**EXERCISE DIRECTIONS**
Lines before the one containing "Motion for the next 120" are left out; that line and all after it, through the end of the records, must be transcribed exactly.
::: MATERIAL TO PROCESS
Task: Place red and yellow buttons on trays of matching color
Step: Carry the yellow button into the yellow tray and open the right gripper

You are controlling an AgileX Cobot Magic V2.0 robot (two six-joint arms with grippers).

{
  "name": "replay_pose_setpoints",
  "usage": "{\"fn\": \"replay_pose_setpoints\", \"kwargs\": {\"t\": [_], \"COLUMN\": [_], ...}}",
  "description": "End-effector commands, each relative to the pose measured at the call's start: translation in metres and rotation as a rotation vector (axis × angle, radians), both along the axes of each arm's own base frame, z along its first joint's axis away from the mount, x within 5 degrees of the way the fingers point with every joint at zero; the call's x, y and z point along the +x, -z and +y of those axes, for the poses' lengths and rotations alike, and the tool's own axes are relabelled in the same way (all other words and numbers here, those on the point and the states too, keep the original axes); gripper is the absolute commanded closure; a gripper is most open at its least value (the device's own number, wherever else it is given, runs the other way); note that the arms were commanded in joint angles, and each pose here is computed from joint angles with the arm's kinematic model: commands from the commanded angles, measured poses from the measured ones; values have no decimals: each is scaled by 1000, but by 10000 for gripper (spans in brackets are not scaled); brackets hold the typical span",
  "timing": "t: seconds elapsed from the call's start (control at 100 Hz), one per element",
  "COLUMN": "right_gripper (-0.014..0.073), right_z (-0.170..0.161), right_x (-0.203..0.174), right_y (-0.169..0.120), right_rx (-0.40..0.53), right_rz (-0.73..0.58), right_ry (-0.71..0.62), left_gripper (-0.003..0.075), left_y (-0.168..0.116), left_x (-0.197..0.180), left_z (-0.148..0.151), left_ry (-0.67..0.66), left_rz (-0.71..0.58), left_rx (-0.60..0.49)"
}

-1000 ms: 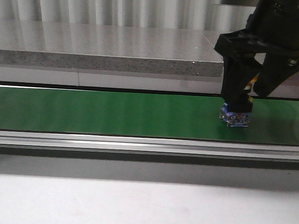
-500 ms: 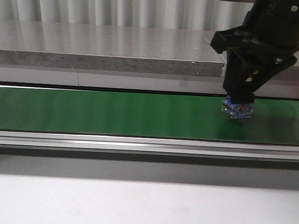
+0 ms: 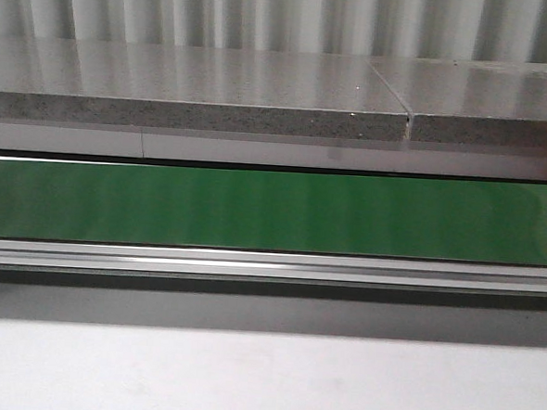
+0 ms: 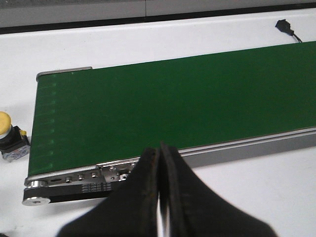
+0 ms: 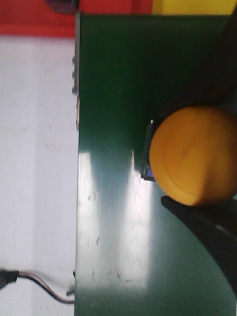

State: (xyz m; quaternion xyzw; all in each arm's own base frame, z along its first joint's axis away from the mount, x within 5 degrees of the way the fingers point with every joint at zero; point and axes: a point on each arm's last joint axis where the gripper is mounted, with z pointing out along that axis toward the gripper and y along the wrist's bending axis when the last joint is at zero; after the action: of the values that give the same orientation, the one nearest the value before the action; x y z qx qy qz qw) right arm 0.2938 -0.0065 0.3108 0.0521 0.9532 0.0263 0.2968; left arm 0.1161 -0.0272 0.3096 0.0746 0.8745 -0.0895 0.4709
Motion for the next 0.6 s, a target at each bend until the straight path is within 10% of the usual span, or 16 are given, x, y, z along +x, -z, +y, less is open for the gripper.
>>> {"fn": "replay_pose_setpoints", "kwargs": {"t": [0.0,0.59], "right_gripper": [382,382], "right_z": [-22,-121], "right_x": [-9,-43], "right_y": [-20,24], "right_rx": [-23,-41], "right_rz": [-91,-69], "right_ry": [76,450], "left_gripper": [740,740], "left_y": [-13,-13], "left_x": [2,2], "left_z": [-1,-1], "left_ry": [-3,-3], "left_rz": [-87,-87], "left_rx": [-33,-33]}}
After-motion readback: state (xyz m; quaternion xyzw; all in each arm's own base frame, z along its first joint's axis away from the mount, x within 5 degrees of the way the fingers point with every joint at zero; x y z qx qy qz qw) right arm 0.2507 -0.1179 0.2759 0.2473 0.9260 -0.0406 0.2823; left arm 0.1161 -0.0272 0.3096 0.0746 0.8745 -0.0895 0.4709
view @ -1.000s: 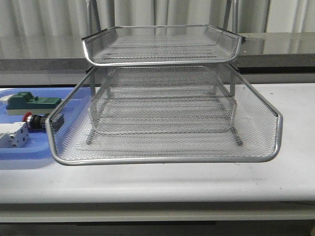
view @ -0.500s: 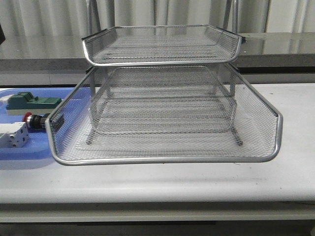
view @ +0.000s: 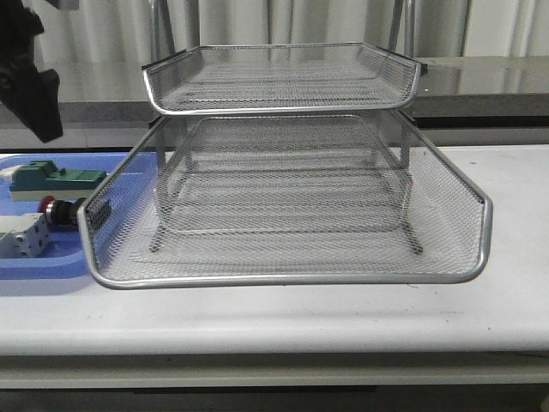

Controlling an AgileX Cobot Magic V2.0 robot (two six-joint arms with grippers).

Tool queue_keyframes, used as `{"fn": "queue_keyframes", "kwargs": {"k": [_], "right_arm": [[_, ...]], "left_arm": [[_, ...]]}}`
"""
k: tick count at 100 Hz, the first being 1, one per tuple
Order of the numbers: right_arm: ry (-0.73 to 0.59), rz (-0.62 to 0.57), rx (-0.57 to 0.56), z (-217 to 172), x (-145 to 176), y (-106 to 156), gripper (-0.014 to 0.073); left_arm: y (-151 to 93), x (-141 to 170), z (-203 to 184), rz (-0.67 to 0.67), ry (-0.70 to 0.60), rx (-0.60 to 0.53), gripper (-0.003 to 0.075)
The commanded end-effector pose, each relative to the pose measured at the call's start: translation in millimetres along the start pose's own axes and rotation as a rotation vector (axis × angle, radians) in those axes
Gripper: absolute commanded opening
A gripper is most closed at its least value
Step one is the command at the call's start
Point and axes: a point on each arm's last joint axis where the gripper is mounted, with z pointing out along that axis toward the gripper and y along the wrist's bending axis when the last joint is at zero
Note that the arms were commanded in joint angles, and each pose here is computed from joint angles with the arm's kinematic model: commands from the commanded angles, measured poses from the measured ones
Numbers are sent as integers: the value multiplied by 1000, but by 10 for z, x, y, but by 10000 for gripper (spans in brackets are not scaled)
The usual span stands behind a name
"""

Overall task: Place button on rack with both arms
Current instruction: 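Move the left gripper over the blue tray toward the red button, then grasp the red push button by its contact block with the left gripper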

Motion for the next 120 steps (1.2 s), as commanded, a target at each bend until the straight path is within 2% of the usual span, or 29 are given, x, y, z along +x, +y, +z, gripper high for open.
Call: {"fn": "queue_keyframes", "kwargs": {"k": [1, 38, 61, 120], "right_arm": [[-85, -8, 7, -54, -123, -4, -109], [-85, -8, 7, -54, -123, -4, -109], [-85, -8, 7, -54, -123, -4, -109], [-86, -8, 7, -54, -124, -4, -109]], "left_arm": [[39, -108, -181, 106, -61, 2, 650], [31, -131, 128, 275, -53, 69, 650], [23, -127, 346, 308, -45, 103, 650], [41, -139, 689, 310, -60, 103, 650]]}}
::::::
**EXPECTED ANSWER**
Motion for the next 120 steps (1.2 s), as commanded, a target at each bend until the straight path is within 2% of the usual span, or 29 are given, x, y, z along +x, +y, +z, gripper high for open.
Call: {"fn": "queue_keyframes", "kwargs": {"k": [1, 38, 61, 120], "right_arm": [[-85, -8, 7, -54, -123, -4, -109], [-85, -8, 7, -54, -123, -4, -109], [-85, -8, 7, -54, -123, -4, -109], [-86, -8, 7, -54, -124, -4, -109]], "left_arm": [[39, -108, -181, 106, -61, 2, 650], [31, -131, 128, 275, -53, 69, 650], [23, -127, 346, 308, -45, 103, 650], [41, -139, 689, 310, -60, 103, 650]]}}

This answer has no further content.